AIM OF THE TASK: Return a copy of every line in the records that includes the word "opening".

SUPPLIED DATA:
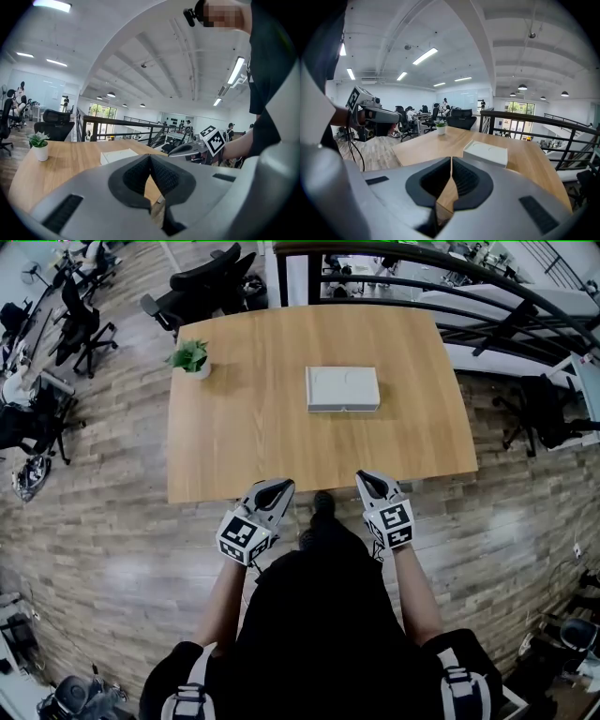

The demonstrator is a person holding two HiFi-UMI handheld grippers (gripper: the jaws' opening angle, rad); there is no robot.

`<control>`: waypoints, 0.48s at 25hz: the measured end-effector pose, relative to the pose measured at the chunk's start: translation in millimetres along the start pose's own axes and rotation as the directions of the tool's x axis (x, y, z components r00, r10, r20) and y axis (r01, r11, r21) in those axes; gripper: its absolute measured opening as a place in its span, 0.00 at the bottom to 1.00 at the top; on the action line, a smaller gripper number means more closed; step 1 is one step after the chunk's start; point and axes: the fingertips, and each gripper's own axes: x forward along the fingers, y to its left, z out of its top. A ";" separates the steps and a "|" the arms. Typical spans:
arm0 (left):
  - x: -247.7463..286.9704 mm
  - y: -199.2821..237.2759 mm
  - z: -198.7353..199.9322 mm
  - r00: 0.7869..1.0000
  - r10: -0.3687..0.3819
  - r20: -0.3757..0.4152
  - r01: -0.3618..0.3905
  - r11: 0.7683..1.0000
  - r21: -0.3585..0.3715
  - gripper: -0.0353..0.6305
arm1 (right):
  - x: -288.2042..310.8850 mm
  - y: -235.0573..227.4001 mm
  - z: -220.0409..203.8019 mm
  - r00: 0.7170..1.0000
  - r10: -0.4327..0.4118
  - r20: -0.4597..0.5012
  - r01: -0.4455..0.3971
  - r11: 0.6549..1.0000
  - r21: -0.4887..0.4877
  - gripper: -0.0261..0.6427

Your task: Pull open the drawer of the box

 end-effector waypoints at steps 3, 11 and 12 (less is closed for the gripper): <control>10.1 14.5 6.3 1.000 0.013 0.001 -0.013 1.000 0.001 0.09 | 14.1 -11.1 8.7 1.000 0.004 0.000 -0.004 1.000 -0.003 0.08; 51.0 38.8 34.2 1.000 0.021 0.018 -0.021 1.000 0.008 0.09 | 49.4 -45.5 12.1 0.999 0.032 -0.034 -0.033 0.999 -0.012 0.08; 55.6 42.1 35.8 1.000 0.024 0.015 -0.024 1.000 0.009 0.09 | 54.2 -50.3 11.0 0.999 0.035 -0.041 -0.035 0.999 -0.014 0.08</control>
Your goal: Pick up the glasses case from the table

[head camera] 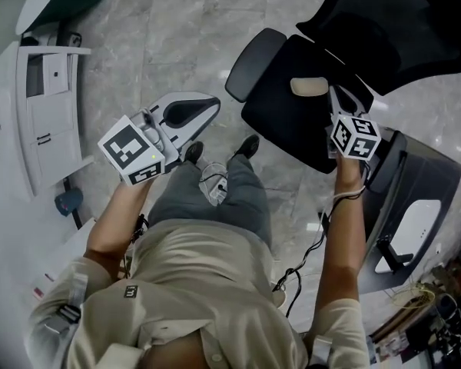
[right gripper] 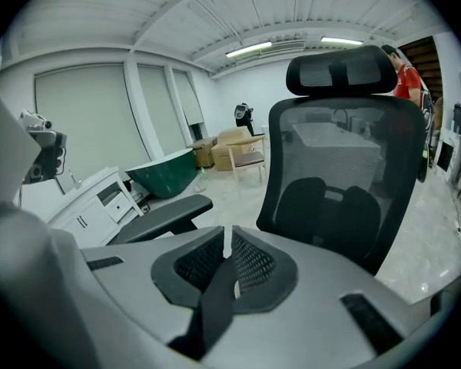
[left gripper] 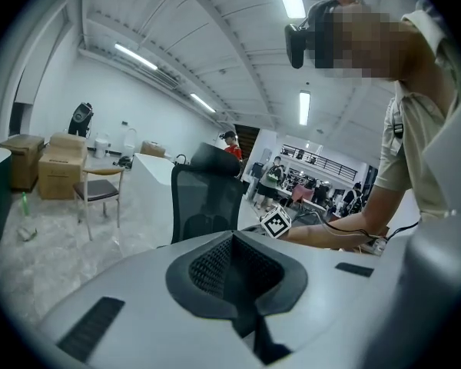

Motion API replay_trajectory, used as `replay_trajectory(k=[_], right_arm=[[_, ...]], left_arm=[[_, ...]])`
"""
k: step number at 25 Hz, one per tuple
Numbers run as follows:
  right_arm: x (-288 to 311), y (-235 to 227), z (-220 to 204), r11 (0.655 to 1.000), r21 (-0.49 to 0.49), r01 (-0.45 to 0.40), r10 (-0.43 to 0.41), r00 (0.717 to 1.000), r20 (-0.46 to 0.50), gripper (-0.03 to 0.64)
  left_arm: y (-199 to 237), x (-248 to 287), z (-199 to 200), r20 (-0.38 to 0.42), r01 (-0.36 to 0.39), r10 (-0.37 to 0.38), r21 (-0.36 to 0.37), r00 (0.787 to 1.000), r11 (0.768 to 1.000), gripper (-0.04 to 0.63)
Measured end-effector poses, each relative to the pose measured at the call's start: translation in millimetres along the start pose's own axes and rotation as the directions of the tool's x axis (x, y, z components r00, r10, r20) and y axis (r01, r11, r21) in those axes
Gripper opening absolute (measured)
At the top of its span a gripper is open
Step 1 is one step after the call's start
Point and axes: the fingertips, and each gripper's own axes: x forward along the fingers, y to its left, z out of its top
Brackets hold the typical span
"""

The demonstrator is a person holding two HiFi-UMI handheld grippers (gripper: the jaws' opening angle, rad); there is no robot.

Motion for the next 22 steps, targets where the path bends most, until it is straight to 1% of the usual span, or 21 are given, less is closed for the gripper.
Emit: replay_trajectory(k=[13,22], right_arm=[[58,-6,-54,0.997,-0.063,-0.045,0.038,0.994,-0.102,0.066],[94,-13,-88,0.99,-0.118,-0.074,0.054,0.984,-0.17,0.109]], left_arm=[[19,11,-46,-0.039,-0.002,0.0,-0.04,0.999,0.999,0.014],[36,18,-70,-0.062,-0.01,0.007,-0.054,0.998,0.998,0.014]])
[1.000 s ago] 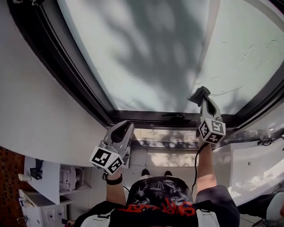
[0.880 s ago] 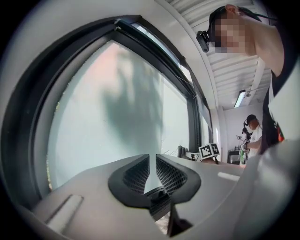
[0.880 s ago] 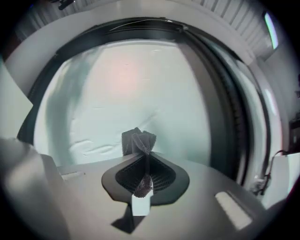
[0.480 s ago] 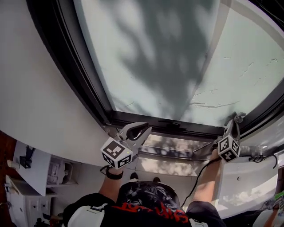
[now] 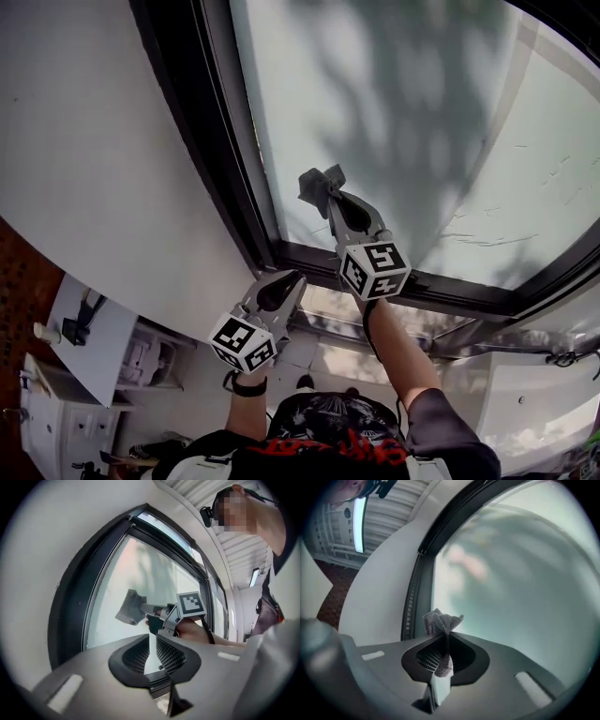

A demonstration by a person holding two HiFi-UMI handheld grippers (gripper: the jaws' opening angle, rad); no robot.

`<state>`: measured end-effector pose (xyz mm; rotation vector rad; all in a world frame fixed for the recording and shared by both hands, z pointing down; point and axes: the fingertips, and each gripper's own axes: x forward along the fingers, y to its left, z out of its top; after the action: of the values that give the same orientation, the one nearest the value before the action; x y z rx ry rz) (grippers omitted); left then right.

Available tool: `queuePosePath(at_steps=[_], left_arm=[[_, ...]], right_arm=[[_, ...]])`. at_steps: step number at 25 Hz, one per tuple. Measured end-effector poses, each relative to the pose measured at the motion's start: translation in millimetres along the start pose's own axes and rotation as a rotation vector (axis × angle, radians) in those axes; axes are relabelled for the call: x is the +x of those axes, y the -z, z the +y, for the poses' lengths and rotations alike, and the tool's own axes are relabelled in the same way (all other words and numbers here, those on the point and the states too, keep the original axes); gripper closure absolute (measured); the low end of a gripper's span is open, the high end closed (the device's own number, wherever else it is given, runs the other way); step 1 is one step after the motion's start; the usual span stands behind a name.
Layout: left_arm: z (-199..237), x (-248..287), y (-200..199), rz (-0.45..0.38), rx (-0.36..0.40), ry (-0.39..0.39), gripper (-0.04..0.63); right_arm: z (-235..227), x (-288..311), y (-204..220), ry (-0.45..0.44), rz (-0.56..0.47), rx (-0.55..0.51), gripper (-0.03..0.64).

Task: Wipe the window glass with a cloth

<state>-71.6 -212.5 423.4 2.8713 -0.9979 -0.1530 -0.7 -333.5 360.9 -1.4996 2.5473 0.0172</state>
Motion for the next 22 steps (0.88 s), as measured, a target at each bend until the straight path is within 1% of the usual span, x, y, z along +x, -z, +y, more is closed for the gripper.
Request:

ANSWER TO THE EXERCISE:
The demonstrator is a person holding two HiFi-UMI handheld grippers (gripper: the jaws' opening angle, rad); there is no robot.
`<control>`: waypoints, 0.48s at 25hz: the measured end-effector pose, relative to the pose measured at the chunk's start: translation in millimetres along the start pose's own axes and rotation as the directions of the tool's x axis (x, y, z components r00, r10, r20) and y axis (r01, r11, r21) in those axes; gripper: its absolute measured opening as a place in its span, 0.00 at the bottom to 1.00 at the top; on the action line, a smaller gripper number means more closed; step 1 is one step after the chunk's start; point and axes: the fingertips, and each gripper's own axes: x forward along the fingers, y to its left, z out of its top. A ";" separates the steps and a "|" the arms. Typical spans:
Gripper opening absolute (measured)
The demonstrator is a person holding two HiFi-UMI handheld grippers (gripper: the jaws' opening angle, rad); there is no robot.
A demonstration by a person holding two HiFi-UMI handheld grippers (gripper: the jaws' opening angle, rad); no robot.

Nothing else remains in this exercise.